Les motifs de la décision de la Cour d’appel5

Le 24 janvier 2018, les juges de la Cour d’appel accueillent l’appel logé par la CSST. Voici leurs précisions concernant les règles d’imputation de l’article 326 de la LATMP.

La loi vise à responsabiliser l’employeur, d’où la règle générale d’imputation. Article 326 (1), LATMP. Les IRR (indemnités de remplacement du revenu) versées au travailleur sont toujours en relation avec une lésion professionnelle. Rien dans cet article de loi ne permet un transfert de coût.

Cependant, il y a deux exceptions pour ne pas pénaliser l’employeur à l’article 326 (2) LATMP. Si le coût des prestations dues en raison d’un accident du travail est attribuable à un tiers ou a pour effet a pour effet de l’obérer injustement.

[68] La formule selon laquelle la Commission « peut imputer le coût des prestations » à d’autres que l’employeur lui donne certes le pouvoir de transférer la totalité de ce coût mais elle ne lui dénie pas le pouvoir de n’en transférer qu’une partie.
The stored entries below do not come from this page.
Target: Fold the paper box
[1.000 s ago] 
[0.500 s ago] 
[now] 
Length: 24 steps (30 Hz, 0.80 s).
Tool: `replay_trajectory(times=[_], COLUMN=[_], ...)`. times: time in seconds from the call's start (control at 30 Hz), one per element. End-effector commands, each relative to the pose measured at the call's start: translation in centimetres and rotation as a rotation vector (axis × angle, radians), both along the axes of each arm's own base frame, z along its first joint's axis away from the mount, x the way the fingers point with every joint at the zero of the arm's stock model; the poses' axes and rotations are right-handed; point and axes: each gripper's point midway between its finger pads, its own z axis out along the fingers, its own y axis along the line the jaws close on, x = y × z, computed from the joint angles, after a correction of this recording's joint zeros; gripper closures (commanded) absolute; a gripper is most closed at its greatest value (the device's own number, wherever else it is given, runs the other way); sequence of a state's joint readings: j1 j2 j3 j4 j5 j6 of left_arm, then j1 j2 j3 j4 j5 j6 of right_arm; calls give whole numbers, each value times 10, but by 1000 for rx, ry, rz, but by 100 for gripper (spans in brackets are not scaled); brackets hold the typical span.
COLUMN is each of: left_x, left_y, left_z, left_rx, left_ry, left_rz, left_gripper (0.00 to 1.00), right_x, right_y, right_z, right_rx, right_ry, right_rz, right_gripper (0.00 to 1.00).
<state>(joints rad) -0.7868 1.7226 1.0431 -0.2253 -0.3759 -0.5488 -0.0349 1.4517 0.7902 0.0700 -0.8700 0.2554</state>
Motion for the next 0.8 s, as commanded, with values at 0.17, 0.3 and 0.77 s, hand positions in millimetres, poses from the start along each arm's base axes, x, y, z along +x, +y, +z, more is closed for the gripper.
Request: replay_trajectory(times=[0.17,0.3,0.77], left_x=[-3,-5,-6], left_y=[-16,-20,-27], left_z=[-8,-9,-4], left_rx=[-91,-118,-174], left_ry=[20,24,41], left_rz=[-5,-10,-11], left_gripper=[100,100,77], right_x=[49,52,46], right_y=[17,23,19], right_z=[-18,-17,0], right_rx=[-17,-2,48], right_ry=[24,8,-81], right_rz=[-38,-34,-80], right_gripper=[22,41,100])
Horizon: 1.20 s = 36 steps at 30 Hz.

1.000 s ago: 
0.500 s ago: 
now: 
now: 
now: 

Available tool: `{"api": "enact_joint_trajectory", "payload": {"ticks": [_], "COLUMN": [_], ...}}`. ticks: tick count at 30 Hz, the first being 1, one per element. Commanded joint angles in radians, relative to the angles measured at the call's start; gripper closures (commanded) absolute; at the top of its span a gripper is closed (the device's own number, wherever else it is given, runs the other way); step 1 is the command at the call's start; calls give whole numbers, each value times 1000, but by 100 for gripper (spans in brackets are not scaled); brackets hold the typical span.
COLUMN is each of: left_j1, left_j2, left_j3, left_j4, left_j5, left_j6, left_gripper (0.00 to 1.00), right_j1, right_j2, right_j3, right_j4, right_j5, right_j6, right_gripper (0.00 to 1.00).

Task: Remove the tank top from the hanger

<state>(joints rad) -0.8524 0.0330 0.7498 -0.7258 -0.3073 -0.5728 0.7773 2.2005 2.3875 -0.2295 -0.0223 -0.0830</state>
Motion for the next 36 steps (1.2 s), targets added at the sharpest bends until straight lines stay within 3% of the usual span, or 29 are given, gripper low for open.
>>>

Qui peut le plus peut le moins.

L’expression « le coût des prestations » doit être analysée à la lumière de l’esprit et de l’objet de la loi et non à partir du mot à mot.

D’autre part, en ce qui a trait à l’argument fondé sur le délai, la Cour d’appel réitère le danger de s’en tenir à une interprétation « littérale ». Elle ajoute que la CSST a le pouvoir de prolonger le délai si le motif raisonnable est démontré.

[76] Le délai d’un an n’est pas de rigueur [13]6. Il ne court que du jour où le droit à l’exception naît, soit, ici, à compter du congédiement. (Nos gras)

La Cour d’appel a infirmé le jugement de la CLP du 28 octobre 2013 et retourné le dossier au Tribunal administratif du travail (TAT) pour qu’il examine la demande de l’employeur et rende une nouvelle décision sous l’angle du deuxième alinéa de l’article 326, LATMP.

Petit conseil

Si la reprise de l’IRR est due à des circonstances de l’interruption de l’assignation temporaire indépendantes de la lésion et hors de contrôle de l’employeur (et peut-être même de l’employé) et a pour effet de l’obérer injustement, il a le droit de :

  • demander à la CNESST (selon les circonstances) de suspendre les indemnités de remplacement du revenu (IRR);
  • imposer la mesure disciplinaire appropriée (selon les circonstances);
  • s’assurer que cette mesure ne va pas à l’encontre de l’article 32 LATMP;
  • effectuer une demande de transfert partiel des coûts à partir du jour où le droit à l’exception naît. Le délai d’un an à partir de la date de lésion professionnelle n’étant plus de rigueur, selon la Cour d’appel. C’est une bonne décision pour les employeurs!
  • démontrer l’origine de l’injustice;
  • démontrer, par une preuve prépondérante, que la cause de l’interruption de l’assignation temporaire n’est pas reliée à la lésion et que, n’eût été cette situation, l’employé aurait effectué l’assignation temporaire.

Espérons qu’avec ce jugement, la Commission des normes, de l’équité, de la santé et de la sécurité du travail (CNESST) va lever le moratoire.

 


  1. Supervac 2000, 2013 QCCLP 6341.
  2. Commission de la santé et de la sécurité du travail c. 0969-4654 Québec inc. 2018 QCCA 95 (CanLII), Juges France Thibault, Paul Vézina et Marie St-Pierre, 24 janvier 2018.
  3. Idem à 1.
  4. 2014 QCCS 6379 (CanLII), 16 décembre 2014, juge Suzanne Ouellet.
  5. Idem à 2.
  6. [13] L’article 352 de la LATMP prévoit que « La Commission [CSST et donc le TAT en appel, si besoin est] prolonge un délai que la présente loi accorde pour l’exercice d’un droit ou relève une personne des conséquences de son défaut de le respecter, lorsque la personne démontre un motif raisonnable pour expliquer son retard ». Ici, l’employeur peut faire valoir un tel motif raisonnable, qui découle d’un congédiement qu’il ne pouvait prévoir.